_PROBLEM TO WORK ON_
Please reproduce exactly the line that carries "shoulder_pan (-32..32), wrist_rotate" and all remaining lines through the last line of the data, and write nothing else.

== Segment start ==

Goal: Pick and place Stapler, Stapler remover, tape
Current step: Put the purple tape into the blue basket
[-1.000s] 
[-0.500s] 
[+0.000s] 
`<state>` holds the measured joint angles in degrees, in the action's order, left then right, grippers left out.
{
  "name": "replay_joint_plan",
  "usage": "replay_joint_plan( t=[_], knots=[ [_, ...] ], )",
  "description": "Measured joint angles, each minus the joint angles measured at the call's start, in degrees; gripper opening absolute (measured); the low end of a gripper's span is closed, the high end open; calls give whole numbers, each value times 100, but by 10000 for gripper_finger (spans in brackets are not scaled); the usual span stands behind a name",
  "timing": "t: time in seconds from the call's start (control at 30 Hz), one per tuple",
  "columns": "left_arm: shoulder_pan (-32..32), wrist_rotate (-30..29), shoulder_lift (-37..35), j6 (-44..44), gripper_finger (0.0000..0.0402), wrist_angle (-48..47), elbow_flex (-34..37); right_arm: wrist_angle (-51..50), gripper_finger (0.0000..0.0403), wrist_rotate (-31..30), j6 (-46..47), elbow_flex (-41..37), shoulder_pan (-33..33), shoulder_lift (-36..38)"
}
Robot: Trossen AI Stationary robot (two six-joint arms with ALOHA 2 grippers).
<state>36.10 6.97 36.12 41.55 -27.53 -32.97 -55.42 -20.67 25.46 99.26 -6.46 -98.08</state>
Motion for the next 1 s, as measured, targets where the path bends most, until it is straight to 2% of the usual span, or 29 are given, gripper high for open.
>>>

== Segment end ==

_EXPECTED ANSWER_
  "columns": "left_arm: shoulder_pan (-32..32), wrist_rotate (-30..29), shoulder_lift (-37..35), j6 (-44..44), gripper_finger (0.0000..0.0402), wrist_angle (-48..47), elbow_flex (-34..37); right_arm: wrist_angle (-51..50), gripper_finger (0.0000..0.0403), wrist_rotate (-31..30), j6 (-46..47), elbow_flex (-41..37), shoulder_pan (-33..33), shoulder_lift (-36..38)"
}
Robot: Trossen AI Stationary robot (two six-joint arms with ALOHA 2 grippers).
<state>36.10 6.97 36.12 41.55 -27.53 -32.97 -55.42 -20.67 25.46 99.26 -6.46 -98.08</state>
Motion for the next 1 s, as measured, targets where the path bends most, until it is straight to 2% of the usual span, or 29 are given, gripper high for open.
>>>

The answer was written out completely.